■ **Task to complete**
All of the lines below should be printed again exactly as they are.

Stored records:
━━━━━━━━━━

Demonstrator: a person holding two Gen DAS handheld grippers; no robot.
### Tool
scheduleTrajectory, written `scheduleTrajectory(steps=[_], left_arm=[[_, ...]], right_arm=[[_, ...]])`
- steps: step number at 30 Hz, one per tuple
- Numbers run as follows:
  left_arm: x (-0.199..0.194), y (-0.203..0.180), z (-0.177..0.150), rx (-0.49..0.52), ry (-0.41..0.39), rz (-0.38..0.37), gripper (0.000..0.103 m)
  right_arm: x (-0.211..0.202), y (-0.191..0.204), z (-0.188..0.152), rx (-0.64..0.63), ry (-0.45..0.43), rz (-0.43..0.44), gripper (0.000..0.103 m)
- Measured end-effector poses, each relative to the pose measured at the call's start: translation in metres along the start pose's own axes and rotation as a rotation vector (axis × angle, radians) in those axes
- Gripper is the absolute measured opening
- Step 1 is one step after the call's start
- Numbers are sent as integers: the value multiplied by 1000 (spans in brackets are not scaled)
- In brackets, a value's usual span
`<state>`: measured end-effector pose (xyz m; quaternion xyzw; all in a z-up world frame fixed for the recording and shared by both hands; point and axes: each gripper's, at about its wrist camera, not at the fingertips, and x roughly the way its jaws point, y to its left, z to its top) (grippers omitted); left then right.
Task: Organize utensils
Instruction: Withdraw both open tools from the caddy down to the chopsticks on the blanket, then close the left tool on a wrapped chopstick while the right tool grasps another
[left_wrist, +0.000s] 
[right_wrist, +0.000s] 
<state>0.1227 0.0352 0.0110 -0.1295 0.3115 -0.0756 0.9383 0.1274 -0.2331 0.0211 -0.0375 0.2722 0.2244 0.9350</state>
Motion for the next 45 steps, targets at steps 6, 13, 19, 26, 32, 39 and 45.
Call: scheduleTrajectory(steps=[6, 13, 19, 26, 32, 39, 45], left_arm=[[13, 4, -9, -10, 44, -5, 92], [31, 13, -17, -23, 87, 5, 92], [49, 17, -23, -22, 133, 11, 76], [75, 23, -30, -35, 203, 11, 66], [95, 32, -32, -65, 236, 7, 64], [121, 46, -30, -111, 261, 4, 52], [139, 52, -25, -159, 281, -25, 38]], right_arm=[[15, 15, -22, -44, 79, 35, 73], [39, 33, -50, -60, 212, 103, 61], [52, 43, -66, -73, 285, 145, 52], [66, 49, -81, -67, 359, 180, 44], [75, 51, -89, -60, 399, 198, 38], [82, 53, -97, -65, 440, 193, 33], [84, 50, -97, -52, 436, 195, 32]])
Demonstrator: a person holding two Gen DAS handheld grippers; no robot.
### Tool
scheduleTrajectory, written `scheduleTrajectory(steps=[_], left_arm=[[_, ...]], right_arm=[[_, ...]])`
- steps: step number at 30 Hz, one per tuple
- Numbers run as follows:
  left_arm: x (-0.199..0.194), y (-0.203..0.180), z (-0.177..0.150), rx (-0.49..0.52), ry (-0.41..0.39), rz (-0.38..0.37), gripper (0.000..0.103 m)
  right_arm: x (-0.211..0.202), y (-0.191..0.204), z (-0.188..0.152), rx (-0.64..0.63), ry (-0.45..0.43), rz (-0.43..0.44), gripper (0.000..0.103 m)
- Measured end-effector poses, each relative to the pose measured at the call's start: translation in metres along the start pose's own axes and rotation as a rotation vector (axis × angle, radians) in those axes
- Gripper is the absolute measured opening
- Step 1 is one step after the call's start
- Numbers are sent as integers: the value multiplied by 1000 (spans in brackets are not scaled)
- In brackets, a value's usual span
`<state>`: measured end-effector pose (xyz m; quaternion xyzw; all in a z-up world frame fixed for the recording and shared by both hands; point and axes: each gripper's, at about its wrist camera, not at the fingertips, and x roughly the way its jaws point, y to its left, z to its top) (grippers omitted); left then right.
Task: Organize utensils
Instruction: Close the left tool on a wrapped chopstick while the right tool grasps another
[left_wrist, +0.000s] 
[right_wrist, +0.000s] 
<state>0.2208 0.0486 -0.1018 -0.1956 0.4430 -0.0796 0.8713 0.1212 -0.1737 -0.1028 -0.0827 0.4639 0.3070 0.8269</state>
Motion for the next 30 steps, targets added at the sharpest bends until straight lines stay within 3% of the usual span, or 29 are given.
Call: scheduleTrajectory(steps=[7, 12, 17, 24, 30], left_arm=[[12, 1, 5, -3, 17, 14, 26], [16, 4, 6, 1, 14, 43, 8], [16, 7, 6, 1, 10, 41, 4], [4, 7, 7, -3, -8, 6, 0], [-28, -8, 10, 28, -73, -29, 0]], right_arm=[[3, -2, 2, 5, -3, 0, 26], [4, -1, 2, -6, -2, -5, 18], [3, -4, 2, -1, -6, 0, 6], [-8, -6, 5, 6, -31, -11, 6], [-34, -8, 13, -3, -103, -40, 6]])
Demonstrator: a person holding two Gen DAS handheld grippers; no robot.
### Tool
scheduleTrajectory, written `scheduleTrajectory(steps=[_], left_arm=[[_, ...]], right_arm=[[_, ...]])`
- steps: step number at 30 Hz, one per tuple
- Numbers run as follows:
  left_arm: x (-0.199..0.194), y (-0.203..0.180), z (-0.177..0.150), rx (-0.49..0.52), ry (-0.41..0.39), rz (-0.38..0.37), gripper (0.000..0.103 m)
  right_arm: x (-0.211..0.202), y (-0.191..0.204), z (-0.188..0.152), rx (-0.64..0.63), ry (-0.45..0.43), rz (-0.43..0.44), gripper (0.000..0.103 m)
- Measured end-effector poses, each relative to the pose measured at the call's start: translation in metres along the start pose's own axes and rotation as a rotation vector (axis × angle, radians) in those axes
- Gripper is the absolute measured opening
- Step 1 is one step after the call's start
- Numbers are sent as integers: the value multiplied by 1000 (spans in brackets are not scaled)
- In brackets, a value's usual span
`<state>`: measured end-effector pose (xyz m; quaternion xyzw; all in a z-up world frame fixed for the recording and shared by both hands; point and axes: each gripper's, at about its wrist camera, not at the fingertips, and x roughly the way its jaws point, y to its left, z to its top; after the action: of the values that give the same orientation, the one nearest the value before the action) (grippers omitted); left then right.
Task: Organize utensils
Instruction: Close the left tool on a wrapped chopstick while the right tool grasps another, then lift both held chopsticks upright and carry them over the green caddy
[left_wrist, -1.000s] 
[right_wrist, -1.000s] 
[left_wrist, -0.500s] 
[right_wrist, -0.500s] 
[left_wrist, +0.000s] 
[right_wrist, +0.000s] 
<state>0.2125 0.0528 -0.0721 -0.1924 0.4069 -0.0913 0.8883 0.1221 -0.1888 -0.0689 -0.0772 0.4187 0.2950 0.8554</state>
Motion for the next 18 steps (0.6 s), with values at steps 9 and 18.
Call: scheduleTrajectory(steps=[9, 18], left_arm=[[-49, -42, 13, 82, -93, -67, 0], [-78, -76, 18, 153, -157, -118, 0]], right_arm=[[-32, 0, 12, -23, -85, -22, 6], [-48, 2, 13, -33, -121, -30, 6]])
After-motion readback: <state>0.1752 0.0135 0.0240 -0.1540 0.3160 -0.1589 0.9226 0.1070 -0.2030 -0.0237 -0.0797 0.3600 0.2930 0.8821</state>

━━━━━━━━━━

■ **Answer for the task**
Demonstrator: a person holding two Gen DAS handheld grippers; no robot.
### Tool
scheduleTrajectory, written `scheduleTrajectory(steps=[_], left_arm=[[_, ...]], right_arm=[[_, ...]])`
- steps: step number at 30 Hz, one per tuple
- Numbers run as follows:
  left_arm: x (-0.199..0.194), y (-0.203..0.180), z (-0.177..0.150), rx (-0.49..0.52), ry (-0.41..0.39), rz (-0.38..0.37), gripper (0.000..0.103 m)
  right_arm: x (-0.211..0.202), y (-0.191..0.204), z (-0.188..0.152), rx (-0.64..0.63), ry (-0.45..0.43), rz (-0.43..0.44), gripper (0.000..0.103 m)
- Measured end-effector poses, each relative to the pose measured at the call's start: translation in metres along the start pose's own axes and rotation as a rotation vector (axis × angle, radians) in those axes
- Gripper is the absolute measured opening
- Step 1 is one step after the call's start
- Numbers are sent as integers: the value multiplied by 1000 (spans in brackets are not scaled)
- In brackets, a value's usual span
`<state>`: measured end-effector pose (xyz m; quaternion xyzw; all in a z-up world frame fixed for the recording and shared by both hands; point and axes: each gripper's, at about its wrist camera, not at the fingertips, and x roughly the way its jaws point, y to its left, z to its top) (grippers omitted); left then right.
Task: Organize utensils
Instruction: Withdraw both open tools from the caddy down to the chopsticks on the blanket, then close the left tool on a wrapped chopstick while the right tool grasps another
[left_wrist, +0.000s] 
[right_wrist, +0.000s] 
<state>0.1227 0.0352 0.0110 -0.1295 0.3115 -0.0756 0.9383 0.1274 -0.2331 0.0211 -0.0375 0.2722 0.2244 0.9350</state>
Motion for the next 45 steps, targets at steps 6, 13, 19, 26, 32, 39 and 45.
Call: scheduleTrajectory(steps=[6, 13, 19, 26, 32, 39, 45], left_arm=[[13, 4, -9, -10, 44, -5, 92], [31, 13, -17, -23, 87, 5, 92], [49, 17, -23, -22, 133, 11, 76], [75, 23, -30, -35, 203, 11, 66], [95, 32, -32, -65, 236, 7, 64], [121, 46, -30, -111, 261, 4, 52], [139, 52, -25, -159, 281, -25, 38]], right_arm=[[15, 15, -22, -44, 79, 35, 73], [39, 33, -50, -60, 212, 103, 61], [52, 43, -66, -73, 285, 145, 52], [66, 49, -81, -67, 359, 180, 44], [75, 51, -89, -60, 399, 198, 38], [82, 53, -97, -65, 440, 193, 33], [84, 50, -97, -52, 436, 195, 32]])
Demonstrator: a person holding two Gen DAS handheld grippers; no robot.
### Tool
scheduleTrajectory, written `scheduleTrajectory(steps=[_], left_arm=[[_, ...]], right_arm=[[_, ...]])`
- steps: step number at 30 Hz, one per tuple
- Numbers run as follows:
  left_arm: x (-0.199..0.194), y (-0.203..0.180), z (-0.177..0.150), rx (-0.49..0.52), ry (-0.41..0.39), rz (-0.38..0.37), gripper (0.000..0.103 m)
  right_arm: x (-0.211..0.202), y (-0.191..0.204), z (-0.188..0.152), rx (-0.64..0.63), ry (-0.45..0.43), rz (-0.43..0.44), gripper (0.000..0.103 m)
- Measured end-effector poses, each relative to the pose measured at the call's start: translation in metres along the start pose's own axes and rotation as a rotation vector (axis × angle, radians) in those axes
- Gripper is the absolute measured opening
- Step 1 is one step after the call's start
- Numbers are sent as integers: the value multiplied by 1000 (spans in brackets are not scaled)
- In brackets, a value's usual span
`<state>`: measured end-effector pose (xyz m; quaternion xyzw; all in a z-up world frame fixed for the recording and shared by both hands; point and axes: each gripper's, at about its wrist camera, not at the fingertips, and x roughly the way its jaws point, y to its left, z to its top) (grippers omitted); left then right.
Task: Organize utensils
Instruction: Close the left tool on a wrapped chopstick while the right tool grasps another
[left_wrist, +0.000s] 
[right_wrist, +0.000s] 
<state>0.2208 0.0486 -0.1018 -0.1956 0.4430 -0.0796 0.8713 0.1212 -0.1737 -0.1028 -0.0827 0.4639 0.3070 0.8269</state>
Motion for the next 30 steps, targets added at the sharpest bends until straight lines stay within 3% of the usual span, or 29 are given.
Call: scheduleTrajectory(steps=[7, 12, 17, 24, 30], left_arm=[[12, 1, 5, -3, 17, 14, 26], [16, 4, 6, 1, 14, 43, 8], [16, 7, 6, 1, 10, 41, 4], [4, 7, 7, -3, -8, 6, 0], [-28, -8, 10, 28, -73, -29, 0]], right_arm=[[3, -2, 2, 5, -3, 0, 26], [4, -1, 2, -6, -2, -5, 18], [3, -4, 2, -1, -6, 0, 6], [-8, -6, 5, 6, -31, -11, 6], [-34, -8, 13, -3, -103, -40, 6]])
Demonstrator: a person holding two Gen DAS handheld grippers; no robot.
### Tool
scheduleTrajectory, written `scheduleTrajectory(steps=[_], left_arm=[[_, ...]], right_arm=[[_, ...]])`
- steps: step number at 30 Hz, one per tuple
- Numbers run as follows:
  left_arm: x (-0.199..0.194), y (-0.203..0.180), z (-0.177..0.150), rx (-0.49..0.52), ry (-0.41..0.39), rz (-0.38..0.37), gripper (0.000..0.103 m)
  right_arm: x (-0.211..0.202), y (-0.191..0.204), z (-0.188..0.152), rx (-0.64..0.63), ry (-0.45..0.43), rz (-0.43..0.44), gripper (0.000..0.103 m)
- Measured end-effector poses, each relative to the pose measured at the call's start: translation in metres along the start pose's own axes and rotation as a rotation vector (axis × angle, radians) in those axes
- Gripper is the absolute measured opening
- Step 1 is one step after the call's start
- Numbers are sent as integers: the value multiplied by 1000 (spans in brackets are not scaled)
- In brackets, a value's usual span
`<state>`: measured end-effector pose (xyz m; quaternion xyzw; all in a z-up world frame fixed for the recording and shared by both hands; point and axes: each gripper's, at about its wrist camera, not at the fingertips, and x roughly the way its jaws point, y to its left, z to its top; after the action: of the values that give the same orientation, the one nearest the value before the action) (grippers omitted); left then right.
Task: Organize utensils
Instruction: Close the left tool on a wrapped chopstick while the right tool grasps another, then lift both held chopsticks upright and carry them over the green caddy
[left_wrist, -1.000s] 
[right_wrist, -1.000s] 
[left_wrist, -0.500s] 
[right_wrist, -0.500s] 
[left_wrist, +0.000s] 
[right_wrist, +0.000s] 
<state>0.2125 0.0528 -0.0721 -0.1924 0.4069 -0.0913 0.8883 0.1221 -0.1888 -0.0689 -0.0772 0.4187 0.2950 0.8554</state>
Motion for the next 18 steps (0.6 s), with values at steps 9 and 18.
Call: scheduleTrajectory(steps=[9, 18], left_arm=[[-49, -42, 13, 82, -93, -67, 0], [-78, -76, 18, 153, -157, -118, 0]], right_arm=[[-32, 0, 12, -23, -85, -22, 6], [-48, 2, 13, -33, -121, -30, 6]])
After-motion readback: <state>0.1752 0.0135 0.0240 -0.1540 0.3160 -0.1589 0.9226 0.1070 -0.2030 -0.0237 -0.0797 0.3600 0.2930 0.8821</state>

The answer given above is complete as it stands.